Одна женщина вызывается наспех провести импровизированный обряд, где традиционные погребальные причитания перемежаются обрывками католических молитв. Представители прокуратуры приехали из Медельина в деревню народа эмбера, чтобы санкционировать и возглавить эксгумацию местных активистов, убитых боевиками парамилитарес в 1999 году и наскоро захороненных в общей могиле. Правительственные ополченцы подозревали их в поддержке партизан ФАРК во время вооруженного конфликта, охватившего Колумбию с середины 1980-х до начала 2010-х годов. Таких деревень много: скорбь родных и память о пропавших посреди общих, скрытых, никак не обозначенных могил — немых свидетельств кончины без церемоний. Когда забрезжила возможность мира, государство сочло, что национальное примирение требует восстановления памяти, начиная с разбора штабелей тел, эксгумированных официально уполномоченными группами. Перед тем как их вернут семьям, останки будут направлены в судебно-медицинскую лабораторию для анализа и установления личности.
Однако странное дело — когда мертвых поднимают на свет божий, родственников нет и в помине. Брат одного из убитых сидит поодаль, подавленный, молчаливый. Нет ни традиционного обряда, на который, очевидно, рассчитывала прокуратура, ни торжественной ресоциализации украденной смерти, ни утешительной попытки пережить несостоявшееся прощание. Одним словом, культурный смысл не восстановлен. Будто эти ущербные мертвецы радиоактивны, неприкасаемы, асимволичны. Главное сейчас — не стать жертвой дурной смерти: она истребляет все на своем пути, людям племени эмбера это известно. Публичная эксгумация несет для них двойную угрозу. Прежде всего потому, что о мертвых говорить вообще не принято. Согласно представлениям эмбера о цикле перерождений, душа умершего сможет во время любовного акта «взойти» в утробу матери и произвести новую жизнь лишь после того, как обретет анонимность в ходе ритуала забвения, гарантирующего отделение ее жизненного принципа jaure от мертвого тела. Его имени не произносят, не пытаются поддерживать с ним связи, способные лишь задержать процесс воспроизводства, агентом которого он должен стать. Все это, само собой, касается лишь умерших «хорошей» смертью: как ни парадоксально, труднее всего поддаются забвению именно те, кто ушел втайне. Но и здесь выход не в том, чтобы выставлять их на всеобщее обозрение.

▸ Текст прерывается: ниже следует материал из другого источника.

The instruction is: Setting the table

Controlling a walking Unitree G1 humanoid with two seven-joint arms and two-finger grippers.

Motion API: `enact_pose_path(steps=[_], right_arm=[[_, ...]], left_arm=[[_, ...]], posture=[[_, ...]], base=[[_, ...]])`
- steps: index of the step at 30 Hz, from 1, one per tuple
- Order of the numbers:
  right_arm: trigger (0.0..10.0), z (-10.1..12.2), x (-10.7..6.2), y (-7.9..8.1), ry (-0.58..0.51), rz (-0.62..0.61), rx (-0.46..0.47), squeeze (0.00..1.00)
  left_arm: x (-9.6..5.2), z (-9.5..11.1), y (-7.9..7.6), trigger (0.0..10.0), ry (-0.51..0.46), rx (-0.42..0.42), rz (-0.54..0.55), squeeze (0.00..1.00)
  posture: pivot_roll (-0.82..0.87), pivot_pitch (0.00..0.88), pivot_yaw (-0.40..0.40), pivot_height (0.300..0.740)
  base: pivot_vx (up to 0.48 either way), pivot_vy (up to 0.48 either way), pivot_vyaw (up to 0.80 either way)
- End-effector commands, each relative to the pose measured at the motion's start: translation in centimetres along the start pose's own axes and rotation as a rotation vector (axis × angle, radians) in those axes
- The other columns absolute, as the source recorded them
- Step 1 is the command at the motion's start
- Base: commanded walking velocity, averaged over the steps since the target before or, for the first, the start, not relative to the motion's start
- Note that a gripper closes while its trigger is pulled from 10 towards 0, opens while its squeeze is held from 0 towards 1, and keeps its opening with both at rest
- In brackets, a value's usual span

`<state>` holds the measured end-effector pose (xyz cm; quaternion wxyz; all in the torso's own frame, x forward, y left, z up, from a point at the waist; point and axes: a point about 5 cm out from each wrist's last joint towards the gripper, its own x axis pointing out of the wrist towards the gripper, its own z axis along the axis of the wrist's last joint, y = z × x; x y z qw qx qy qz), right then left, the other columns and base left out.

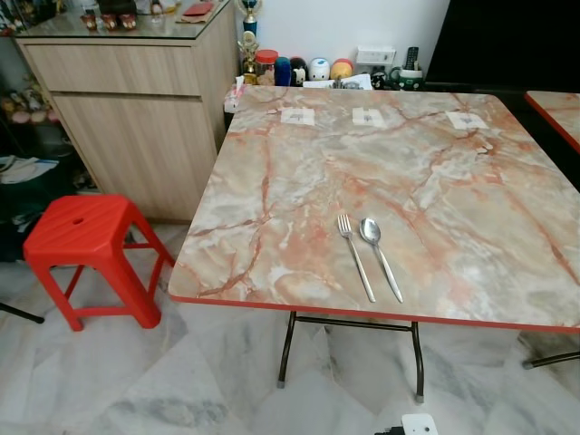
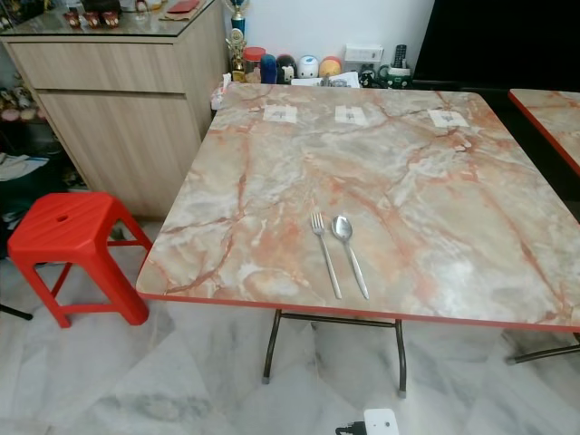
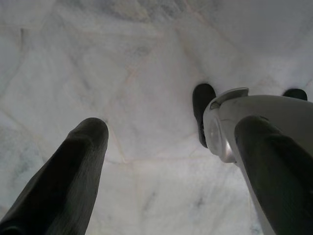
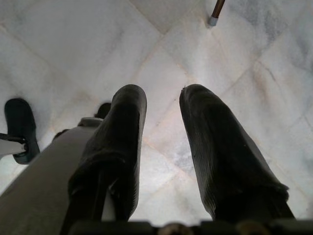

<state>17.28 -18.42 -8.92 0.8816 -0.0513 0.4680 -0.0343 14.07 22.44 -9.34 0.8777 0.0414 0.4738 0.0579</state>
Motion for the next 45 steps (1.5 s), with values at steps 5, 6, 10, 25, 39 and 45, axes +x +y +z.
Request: enact_pose_path(steps=[5, 6, 10, 25, 39, 45], right_arm=[[10.0, -0.1, 0.0, 0.0, -0.002, 0.007, 0.006, 0.00], [10.0, -0.1, 0.0, 0.0, -0.002, 0.007, 0.006, 0.00], [10.0, 0.4, -0.1, 0.0, -0.060, 0.018, -0.017, 0.00], [10.0, 1.5, -0.3, 0.0, -0.211, 0.024, 0.101, 0.00], [10.0, 4.5, -2.9, -2.1, -0.612, -0.072, 0.170, 0.00], [10.0, 4.7, -4.3, -2.2, -0.696, -0.080, 0.188, 0.00]], left_arm=[[-0.1, -0.5, 0.2, 10.0, 0.021, -0.007, 0.004, 0.00], [-0.1, -0.5, 0.2, 10.0, 0.021, -0.007, 0.004, 0.00], [-0.2, -0.8, 0.2, 10.0, 0.023, -0.009, 0.002, 0.00], [-0.8, -2.9, -0.3, 10.0, 0.063, 0.003, -0.010, 0.00], [-1.0, -3.7, -0.7, 10.0, 0.088, 0.019, -0.020, 0.00], [-1.1, -3.9, -0.9, 10.0, 0.093, 0.030, -0.027, 0.00]], posture=[[0.02, 0.100, -0.012, 0.740], [0.02, 0.100, -0.012, 0.740], [0.02, 0.101, -0.014, 0.740], [0.00, 0.089, -0.028, 0.740], [-0.02, 0.060, -0.038, 0.740], [-0.02, 0.052, -0.035, 0.740]], base=[[0.000, 0.000, 0.00], [0.000, 0.000, 0.00], [0.000, 0.000, 0.00], [0.000, 0.000, 0.00], [0.000, 0.000, 0.00], [0.000, 0.000, 0.00]])
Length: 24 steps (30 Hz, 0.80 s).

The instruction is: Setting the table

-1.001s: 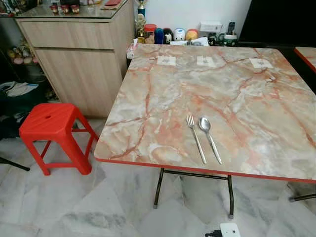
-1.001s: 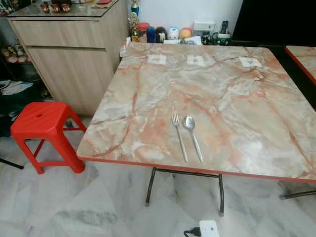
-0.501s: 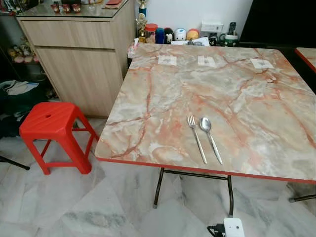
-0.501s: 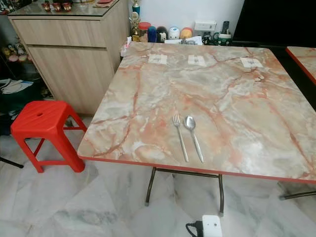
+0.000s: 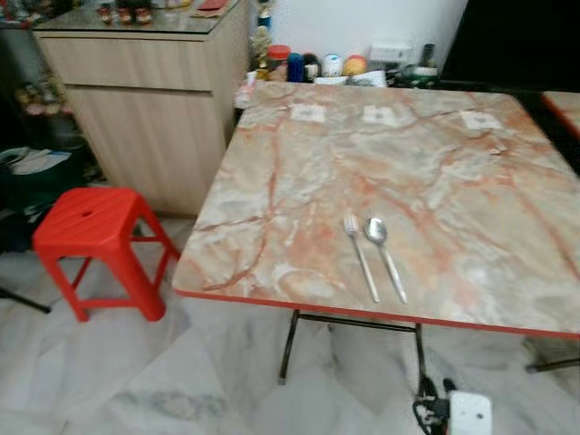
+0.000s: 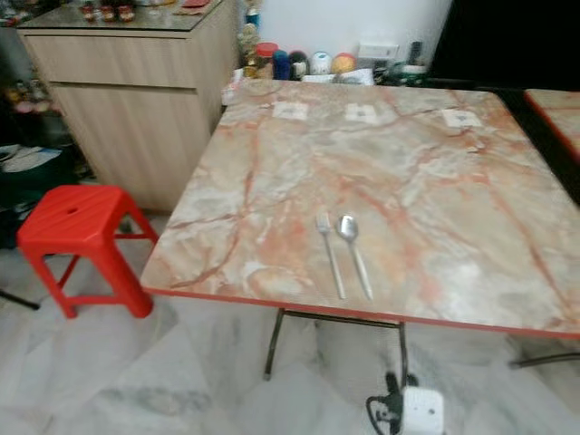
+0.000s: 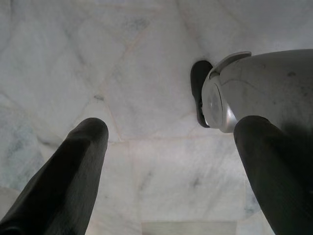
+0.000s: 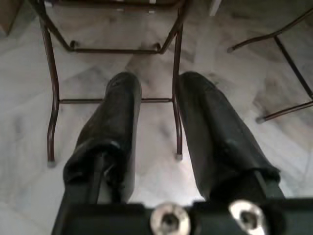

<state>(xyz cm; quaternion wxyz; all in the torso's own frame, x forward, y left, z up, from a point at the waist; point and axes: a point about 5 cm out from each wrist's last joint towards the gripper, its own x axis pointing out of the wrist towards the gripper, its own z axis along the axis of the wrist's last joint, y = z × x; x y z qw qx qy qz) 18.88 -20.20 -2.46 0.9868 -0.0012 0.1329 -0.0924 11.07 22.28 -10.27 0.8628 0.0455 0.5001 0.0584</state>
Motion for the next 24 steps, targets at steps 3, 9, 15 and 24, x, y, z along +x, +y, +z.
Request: enact_pose_path(steps=[3, 9, 15, 24], right_arm=[[10.0, 0.5, -0.4, 0.5, -0.047, -0.008, 0.021, 0.00], [10.0, 1.3, -1.9, -0.3, -0.077, -0.039, 0.028, 0.00], [10.0, 6.8, -0.6, -1.0, -0.248, -0.035, 0.035, 0.00], [10.0, 13.1, 4.3, 1.8, -0.340, 0.146, 0.046, 0.00]], left_arm=[[-0.2, -1.0, -0.7, 10.0, 0.034, 0.026, -0.029, 0.00], [-0.1, -0.5, -0.2, 10.0, 0.028, 0.030, -0.021, 0.00], [0.4, 1.7, 0.5, 10.0, -0.011, 0.027, -0.012, 0.00], [0.5, 1.9, 0.3, 10.0, -0.019, 0.013, -0.009, 0.00]], posture=[[-0.01, 0.044, -0.037, 0.740], [-0.02, 0.047, -0.033, 0.740], [-0.03, 0.064, -0.036, 0.740], [-0.02, 0.067, -0.033, 0.740]], base=[[0.000, 0.000, 0.00], [0.000, 0.000, 0.00], [0.000, 0.000, 0.00], [0.000, 0.000, 0.00]])
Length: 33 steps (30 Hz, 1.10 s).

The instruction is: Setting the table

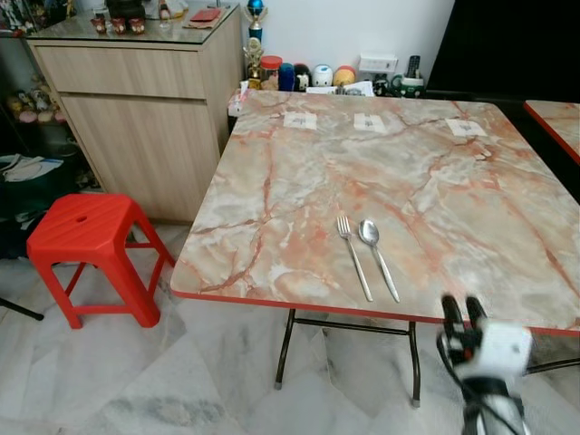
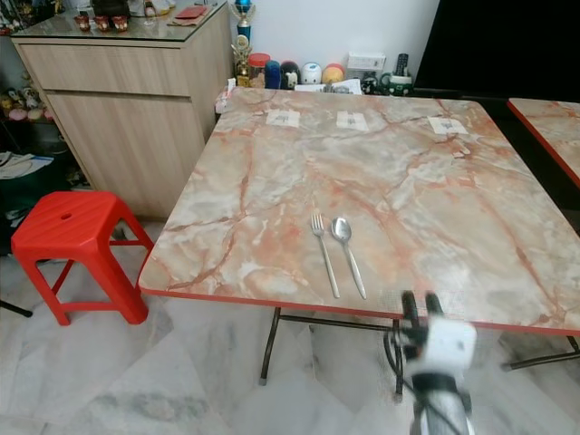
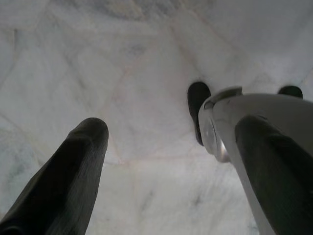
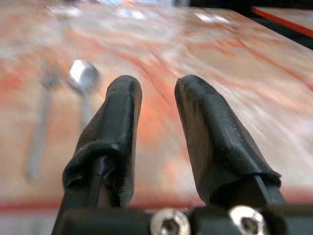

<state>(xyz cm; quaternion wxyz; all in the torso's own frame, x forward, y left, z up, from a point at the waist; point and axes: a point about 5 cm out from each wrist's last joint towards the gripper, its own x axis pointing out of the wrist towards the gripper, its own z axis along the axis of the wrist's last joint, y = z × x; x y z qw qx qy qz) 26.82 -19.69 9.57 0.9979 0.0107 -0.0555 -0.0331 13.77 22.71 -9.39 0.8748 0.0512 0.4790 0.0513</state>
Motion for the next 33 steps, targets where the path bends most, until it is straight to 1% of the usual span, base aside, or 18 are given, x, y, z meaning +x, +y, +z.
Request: enact_pose_path(steps=[1, 2, 4, 5, 7, 8, 11, 12, 13, 15, 16, 21, 24, 25, 26, 27, 28, 33], right_arm=[[10.0, -0.5, 0.6, 0.8, 0.066, 0.057, -0.002, 0.00], [10.0, -0.4, 1.6, 1.5, 0.071, 0.086, 0.014, 0.00], [10.0, -0.6, 2.6, 2.0, 0.104, 0.112, -0.005, 0.00], [10.0, -0.4, 3.4, 2.5, 0.097, 0.124, -0.008, 0.00], [10.0, -0.1, 4.4, 3.1, 0.098, 0.138, 0.003, 0.00], [10.0, -0.1, 5.2, 3.7, 0.107, 0.148, -0.002, 0.00], [10.0, 0.0, 6.6, 4.7, 0.131, 0.162, -0.014, 0.00], [10.0, 0.0, 6.9, 5.0, 0.138, 0.168, 0.003, 0.17], [10.0, -0.1, 7.4, 5.4, 0.167, 0.155, 0.039, 1.00], [10.0, -0.3, 8.4, 6.0, 0.248, 0.126, 0.119, 1.00], [10.0, -0.4, 8.6, 6.2, 0.266, 0.129, 0.134, 1.00], [10.0, -0.9, 9.5, 7.2, 0.350, 0.185, 0.031, 1.00], [10.0, -1.1, 9.7, 7.1, 0.373, 0.183, 0.018, 1.00], [10.0, -1.0, 9.9, 7.0, 0.375, 0.177, 0.014, 0.45], [10.0, -0.9, 10.0, 7.0, 0.376, 0.173, 0.011, 0.45], [10.0, -0.8, 10.2, 6.9, 0.377, 0.169, 0.013, 0.03], [10.0, -0.7, 10.3, 6.9, 0.376, 0.164, 0.014, 0.00], [10.0, -0.3, 10.7, 7.0, 0.376, 0.131, 0.024, 0.00]], left_arm=[[-0.2, -1.0, -0.1, 10.0, 0.033, -0.002, -0.003, 0.00], [-0.2, -1.1, -0.1, 10.0, 0.035, -0.004, -0.002, 0.00], [-0.2, -1.1, -0.1, 10.0, 0.037, -0.003, -0.002, 0.00], [-0.2, -1.1, -0.1, 10.0, 0.037, -0.004, -0.002, 0.00], [-0.2, -1.1, 0.0, 10.0, 0.037, -0.005, -0.001, 0.00], [-0.2, -1.1, 0.0, 10.0, 0.037, -0.006, 0.000, 0.00], [-0.2, -1.1, 0.0, 10.0, 0.036, -0.005, 0.000, 0.00], [-0.2, -1.1, 0.0, 10.0, 0.035, -0.004, 0.000, 0.00], [-0.2, -1.1, 0.0, 10.0, 0.034, -0.005, 0.000, 0.00], [-0.2, -1.1, -0.1, 10.0, 0.033, -0.006, 0.000, 0.00], [-0.2, -1.1, -0.1, 10.0, 0.033, -0.006, -0.001, 0.00], [-0.2, -1.1, -0.1, 10.0, 0.032, -0.006, 0.001, 0.00], [-0.2, -1.1, 0.0, 10.0, 0.033, -0.007, 0.003, 0.00], [-0.2, -1.1, 0.0, 10.0, 0.034, -0.007, 0.004, 0.00], [-0.3, -1.1, 0.1, 10.0, 0.035, -0.008, 0.005, 0.00], [-0.3, -1.1, 0.1, 10.0, 0.035, -0.008, 0.006, 0.00], [-0.3, -1.2, 0.1, 10.0, 0.036, -0.008, 0.006, 0.00], [-0.3, -1.3, 0.1, 10.0, 0.039, -0.007, 0.004, 0.00]], posture=[[-0.02, 0.067, -0.033, 0.740], [-0.02, 0.067, -0.033, 0.740], [-0.01, 0.074, -0.021, 0.740], [-0.01, 0.072, -0.019, 0.740], [0.00, 0.076, -0.017, 0.740], [0.00, 0.074, -0.016, 0.740], [0.00, 0.076, -0.013, 0.740], [0.00, 0.076, -0.013, 0.740], [0.01, 0.079, -0.010, 0.740], [0.01, 0.083, -0.009, 0.740], [0.01, 0.083, -0.009, 0.740], [0.03, 0.091, -0.009, 0.740], [0.03, 0.091, -0.009, 0.740], [0.03, 0.098, -0.011, 0.740], [0.04, 0.099, -0.011, 0.740], [0.04, 0.099, -0.011, 0.740], [0.04, 0.101, -0.010, 0.740], [0.04, 0.104, -0.010, 0.740]], base=[[0.000, 0.000, 0.00], [0.000, 0.000, 0.00], [0.000, 0.000, 0.00], [0.000, 0.000, 0.00], [0.000, 0.000, 0.00], [0.000, 0.000, 0.00], [0.000, 0.000, 0.00], [0.000, 0.000, 0.00], [0.000, 0.000, 0.00], [0.000, 0.000, 0.00], [0.000, 0.000, 0.00], [0.000, 0.000, 0.00], [0.000, 0.000, 0.00], [0.000, 0.000, 0.00], [0.000, 0.000, 0.00], [0.000, 0.000, 0.00], [0.000, 0.000, 0.00], [0.000, 0.000, 0.00]])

Дурная смерть превращает jaure в jaï, несущий не жизнь, а болезни. Безусловно, болезни — неотъемлемая часть жизни: роль шамана эмбера как раз и состоит в том, чтобы управлять отношениями между jaï и jaure, поддерживая баланс жизни и недугов. Однако с 1990-х годов, когда земли эмбера оказались втянуты в вооруженный конфликт, в их мире возник новый тип сущности, особая разновидность jaï, ставящая под сомнение космогенные способности шаманов. Этих духов называют jaï de la tontita, или jaï помрачения: они преследуют молодых людей, особенно девушек, вызывая судорожные припадки, приступы ярости, рвоту и лихорадку. Случается, жертвы умирают. Шаманы бессильны перед этими неукротимыми привидениями, призраками войны: они ломают привычные онтологические рамки общины — их воздействие превосходит даже обычное зловредное вмешательство патогенных мертвецов в круговорот жизни. Как построить защитный барьер, куда определить этих неприкаянных усопших? Пока ответы не найдены, лучше хранить молчание и держаться подальше от массовых захоронений, откуда они могут просочиться наружу.
*
Антропология смотрит на призраков скептически: они не стоят внимания, они нелепы. Не стоят внимания, потому что провоцируют точечные отклонения в отлаженном ритуальном порядке, мелкие перебои в мерном гудении институционального мотора, ничтожные осечки в погребальной машинерии, которая обобществляет трагическое событие смерти, превращая умерших в предков. Так что в крайнем случае призраки могли бы представлять интерес лишь как исключение, подтверждающее правило, а именно космологическое правило, согласно которому человеческие сообщества воспроизводятся через постепенное дозированное забвение своих усопших. И вместе с тем призраки нелепы, потому что вечно норовят свести общее к частному. Как можно конструировать человеческие общества, локальный порядок, которому подчиняется все разнообразие их обитателей, исходя из единичных и эфемерных, хоть и потрясающих воображение переживаний встреч с мертвыми? Какое внимание должна уделить антропология рассказам об активности мертвых, институтам, регулирующим их существование, и ситуациям, когда они словно выходят за установленные рамки, если оставить в стороне фольклорный свод разбросанных в пространстве и времени преданий о привидениях?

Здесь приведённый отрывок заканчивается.